In the listing below, which lines contain the string "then"? Copy them all.

### Input data:
========
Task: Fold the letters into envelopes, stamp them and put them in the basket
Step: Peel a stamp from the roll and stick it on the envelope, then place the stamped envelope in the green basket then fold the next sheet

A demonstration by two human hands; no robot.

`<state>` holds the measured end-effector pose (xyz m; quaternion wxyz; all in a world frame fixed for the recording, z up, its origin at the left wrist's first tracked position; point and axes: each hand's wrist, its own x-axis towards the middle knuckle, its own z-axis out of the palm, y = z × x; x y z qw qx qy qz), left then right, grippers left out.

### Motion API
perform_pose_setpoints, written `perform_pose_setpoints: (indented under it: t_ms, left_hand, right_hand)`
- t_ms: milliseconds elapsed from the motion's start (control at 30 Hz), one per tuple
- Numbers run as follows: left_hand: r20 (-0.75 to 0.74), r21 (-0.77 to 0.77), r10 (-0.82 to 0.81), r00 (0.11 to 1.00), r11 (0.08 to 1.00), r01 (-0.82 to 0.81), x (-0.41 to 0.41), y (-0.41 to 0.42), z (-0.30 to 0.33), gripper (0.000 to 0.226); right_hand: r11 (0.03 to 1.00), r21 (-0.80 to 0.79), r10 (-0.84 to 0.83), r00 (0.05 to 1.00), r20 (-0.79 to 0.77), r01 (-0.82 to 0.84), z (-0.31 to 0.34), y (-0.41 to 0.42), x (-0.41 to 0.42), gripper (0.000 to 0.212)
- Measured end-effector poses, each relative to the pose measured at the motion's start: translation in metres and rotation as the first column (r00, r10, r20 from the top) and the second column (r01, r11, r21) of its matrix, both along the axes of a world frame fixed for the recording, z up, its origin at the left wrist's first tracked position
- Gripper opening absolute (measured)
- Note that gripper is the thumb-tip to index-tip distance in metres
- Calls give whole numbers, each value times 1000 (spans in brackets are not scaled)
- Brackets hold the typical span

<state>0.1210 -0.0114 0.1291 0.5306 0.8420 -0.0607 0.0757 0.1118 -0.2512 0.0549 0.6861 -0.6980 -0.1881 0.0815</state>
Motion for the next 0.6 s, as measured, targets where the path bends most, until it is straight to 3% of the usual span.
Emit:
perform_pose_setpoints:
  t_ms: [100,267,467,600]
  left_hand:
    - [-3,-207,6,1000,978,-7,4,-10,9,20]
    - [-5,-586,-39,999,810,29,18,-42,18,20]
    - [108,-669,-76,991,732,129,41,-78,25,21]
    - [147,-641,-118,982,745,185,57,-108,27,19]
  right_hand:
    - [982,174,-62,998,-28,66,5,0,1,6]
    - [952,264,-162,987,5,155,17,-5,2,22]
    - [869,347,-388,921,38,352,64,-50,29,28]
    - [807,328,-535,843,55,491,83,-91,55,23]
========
### Answer space:
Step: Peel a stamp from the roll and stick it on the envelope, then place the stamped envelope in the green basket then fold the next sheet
`<state>` holds the measured end-effector pose (xyz m; quaternion wxyz; all in a world frame fixed for the recording, z up, its origin at the left wrist's first tracked position; point and axes: each hand's wrist, its own x-axis towards the middle knuckle, its own z-axis out of the palm, y = z × x; x y z qw qx qy qz), left then right, grippers left out.

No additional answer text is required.